SURVEY: Should ad have come down?
CAMBRIDGE -- Media giant Clear Channel plans today to take down a billboard ad featuring two bare-chested men, wrapped in each other's arms and the American flag, after receiving complaints from local activists opposed to gay rights.
The image, an ad for the San Francisco-based dating and news website Gay.com, was scheduled to come down tomorrow, but the complaints motivated the company to remove it one day early, said Drew Hoffman, president of Clear Channel Outdoor, a Phoenix-based media company.
''We're very sensitive to the community concerns," he said in a telephone interview from his office in Stoneham.
Spencer Moore, a spokesman for Gay.com, said the company was not upset the ad is coming down a day early.

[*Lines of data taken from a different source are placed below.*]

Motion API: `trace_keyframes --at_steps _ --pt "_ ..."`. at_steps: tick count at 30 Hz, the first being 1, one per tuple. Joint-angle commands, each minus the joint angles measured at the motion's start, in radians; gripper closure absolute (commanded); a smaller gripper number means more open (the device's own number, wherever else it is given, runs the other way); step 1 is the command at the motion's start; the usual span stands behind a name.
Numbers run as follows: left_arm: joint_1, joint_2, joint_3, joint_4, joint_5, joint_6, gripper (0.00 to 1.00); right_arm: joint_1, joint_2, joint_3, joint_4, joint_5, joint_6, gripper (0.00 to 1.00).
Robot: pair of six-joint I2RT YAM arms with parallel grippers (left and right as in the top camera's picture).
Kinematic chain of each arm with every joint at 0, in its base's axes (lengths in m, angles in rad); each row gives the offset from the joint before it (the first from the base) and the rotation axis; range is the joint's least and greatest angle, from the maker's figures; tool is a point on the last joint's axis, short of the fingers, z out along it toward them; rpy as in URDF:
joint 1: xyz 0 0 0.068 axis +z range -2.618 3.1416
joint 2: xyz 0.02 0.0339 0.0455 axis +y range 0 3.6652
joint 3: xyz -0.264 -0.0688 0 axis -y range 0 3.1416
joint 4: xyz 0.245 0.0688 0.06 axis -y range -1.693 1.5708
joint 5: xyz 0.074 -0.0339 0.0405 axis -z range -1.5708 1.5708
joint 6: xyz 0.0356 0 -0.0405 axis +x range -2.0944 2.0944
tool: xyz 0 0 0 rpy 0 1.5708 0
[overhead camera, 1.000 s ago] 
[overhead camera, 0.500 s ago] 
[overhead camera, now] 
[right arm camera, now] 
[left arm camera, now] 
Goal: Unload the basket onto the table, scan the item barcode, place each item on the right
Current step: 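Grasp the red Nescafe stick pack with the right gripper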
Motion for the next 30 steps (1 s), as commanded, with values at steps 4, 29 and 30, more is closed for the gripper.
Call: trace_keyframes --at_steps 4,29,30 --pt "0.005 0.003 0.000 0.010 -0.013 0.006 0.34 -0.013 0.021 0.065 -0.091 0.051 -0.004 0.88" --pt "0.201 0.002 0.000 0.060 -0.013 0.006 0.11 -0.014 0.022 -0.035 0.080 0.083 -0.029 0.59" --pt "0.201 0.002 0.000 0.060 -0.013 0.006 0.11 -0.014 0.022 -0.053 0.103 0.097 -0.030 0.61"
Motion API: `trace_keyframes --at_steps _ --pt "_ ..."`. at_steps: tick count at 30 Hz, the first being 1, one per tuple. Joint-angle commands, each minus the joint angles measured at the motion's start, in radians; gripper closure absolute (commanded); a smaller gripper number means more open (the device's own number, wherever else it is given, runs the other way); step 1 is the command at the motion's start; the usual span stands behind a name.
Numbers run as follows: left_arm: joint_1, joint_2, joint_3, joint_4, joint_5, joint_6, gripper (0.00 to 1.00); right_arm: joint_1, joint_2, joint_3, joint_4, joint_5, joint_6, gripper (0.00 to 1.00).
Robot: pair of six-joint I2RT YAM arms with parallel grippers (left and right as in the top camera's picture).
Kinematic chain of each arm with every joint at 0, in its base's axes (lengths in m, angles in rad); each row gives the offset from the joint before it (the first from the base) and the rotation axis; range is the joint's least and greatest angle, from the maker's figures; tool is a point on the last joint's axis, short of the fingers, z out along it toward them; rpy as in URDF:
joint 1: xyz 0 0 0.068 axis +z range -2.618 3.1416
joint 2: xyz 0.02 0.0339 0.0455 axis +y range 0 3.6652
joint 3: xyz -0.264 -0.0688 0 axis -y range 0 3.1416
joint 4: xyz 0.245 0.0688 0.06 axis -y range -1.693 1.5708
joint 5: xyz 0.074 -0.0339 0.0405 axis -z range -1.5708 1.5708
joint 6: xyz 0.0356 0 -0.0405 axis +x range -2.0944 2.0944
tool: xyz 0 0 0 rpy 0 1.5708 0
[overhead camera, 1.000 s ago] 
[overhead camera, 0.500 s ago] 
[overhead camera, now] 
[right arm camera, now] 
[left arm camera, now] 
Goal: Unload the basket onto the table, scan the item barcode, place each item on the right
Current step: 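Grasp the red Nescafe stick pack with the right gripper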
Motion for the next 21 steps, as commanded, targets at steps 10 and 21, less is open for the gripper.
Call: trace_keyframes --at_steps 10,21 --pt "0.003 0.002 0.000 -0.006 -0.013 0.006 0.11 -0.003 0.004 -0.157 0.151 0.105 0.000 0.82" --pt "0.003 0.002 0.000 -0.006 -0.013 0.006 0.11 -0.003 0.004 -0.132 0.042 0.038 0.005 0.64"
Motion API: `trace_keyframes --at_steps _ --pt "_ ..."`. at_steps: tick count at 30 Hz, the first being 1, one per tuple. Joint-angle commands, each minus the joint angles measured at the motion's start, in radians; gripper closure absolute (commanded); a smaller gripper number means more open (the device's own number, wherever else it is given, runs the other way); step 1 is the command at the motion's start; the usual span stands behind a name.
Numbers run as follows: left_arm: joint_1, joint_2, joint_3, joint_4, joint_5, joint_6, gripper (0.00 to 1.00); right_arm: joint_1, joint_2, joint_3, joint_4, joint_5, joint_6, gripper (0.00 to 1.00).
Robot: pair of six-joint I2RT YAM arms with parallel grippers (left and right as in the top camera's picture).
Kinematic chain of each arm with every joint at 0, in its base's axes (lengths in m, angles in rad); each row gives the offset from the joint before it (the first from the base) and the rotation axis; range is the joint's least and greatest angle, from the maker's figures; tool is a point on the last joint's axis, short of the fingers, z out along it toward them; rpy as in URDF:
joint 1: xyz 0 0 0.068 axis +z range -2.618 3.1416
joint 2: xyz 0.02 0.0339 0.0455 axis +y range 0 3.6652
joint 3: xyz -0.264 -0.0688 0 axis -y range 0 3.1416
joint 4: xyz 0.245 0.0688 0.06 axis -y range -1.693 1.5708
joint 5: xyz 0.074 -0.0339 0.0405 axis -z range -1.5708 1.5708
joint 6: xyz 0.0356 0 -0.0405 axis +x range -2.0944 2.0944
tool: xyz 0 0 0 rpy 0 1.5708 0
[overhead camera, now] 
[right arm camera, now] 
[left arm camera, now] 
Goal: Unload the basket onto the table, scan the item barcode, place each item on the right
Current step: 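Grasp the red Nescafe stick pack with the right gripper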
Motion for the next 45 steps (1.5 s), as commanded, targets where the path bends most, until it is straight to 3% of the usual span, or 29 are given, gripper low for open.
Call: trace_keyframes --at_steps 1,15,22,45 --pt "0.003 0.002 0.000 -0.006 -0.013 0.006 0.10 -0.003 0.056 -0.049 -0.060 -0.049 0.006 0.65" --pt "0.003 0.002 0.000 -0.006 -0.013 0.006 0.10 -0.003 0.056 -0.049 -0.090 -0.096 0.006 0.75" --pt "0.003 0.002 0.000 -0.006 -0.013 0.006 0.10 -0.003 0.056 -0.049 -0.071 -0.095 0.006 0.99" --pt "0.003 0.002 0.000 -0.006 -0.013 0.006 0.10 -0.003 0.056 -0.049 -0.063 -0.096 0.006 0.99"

Clear Channel received about five complaint calls yesterday, Hoffman said. They were the first protests the company fielded since the billboard went up in early April, he said.
Brian Camenker, director of the Article 8 Alliance, a Waltham-based group working to overturn same-sex marriage in Massachusetts, said people affiliated with his group made the complaints. The activists posted a picture of the Gay.com ad, along with addresses and phone numbers for regional and national Clear Channel offices, on Article 8's website yesterday, he said.
''You have two men embracing, wrapped in the American flag, advertising a porno website," Camenker said. ''How can you get more offensive than that?"
Moore, of Gay.com, said the website is not a pornographic site. It offers online dating services, along with editorial and commercial content, he said.
Moore said he had not spoken with Clear Channel representatives yesterday.
''As far as we know, the contract expired," he said.
Gay.com is planning a new fall ad campaign, which will most likely include Boston, and it plans to work with Clear Channel again, he said.
Gay.com could, however, pursue legal action against Clear Channel, if it chose to, said Sarah Wunsch, a staff attorney for the American Civil Liberties Union of Massachusetts. The media company may have violated its contract with the advertiser and interfered with its state civil rights, she said. ''It's pathetic that Clear Channel caved in with a complaint from the Article 8 Alliance. I consider them quite a fringe, on-the-edge kind of group."
In Cambridge yesterday, passersby had mixed opinions on Clear Channel's decision.
''Somebody paid for it," said Ron Stoute, 44, of Newbury, about the billboard. ''They might as well get their money's worth."
Lela McMurray, 19, of Somerville, said the controversy is silly. ''I don't think it's offensive," she said. ''They are just making a big deal out of nothing."
But Mary Miller, 54, of Watertown said she wished the billboard had never been put up. ''It has nothing to do with gayness, but the flag? It's kind of like, can we hold nothing sacred in this country anymore?" she asked.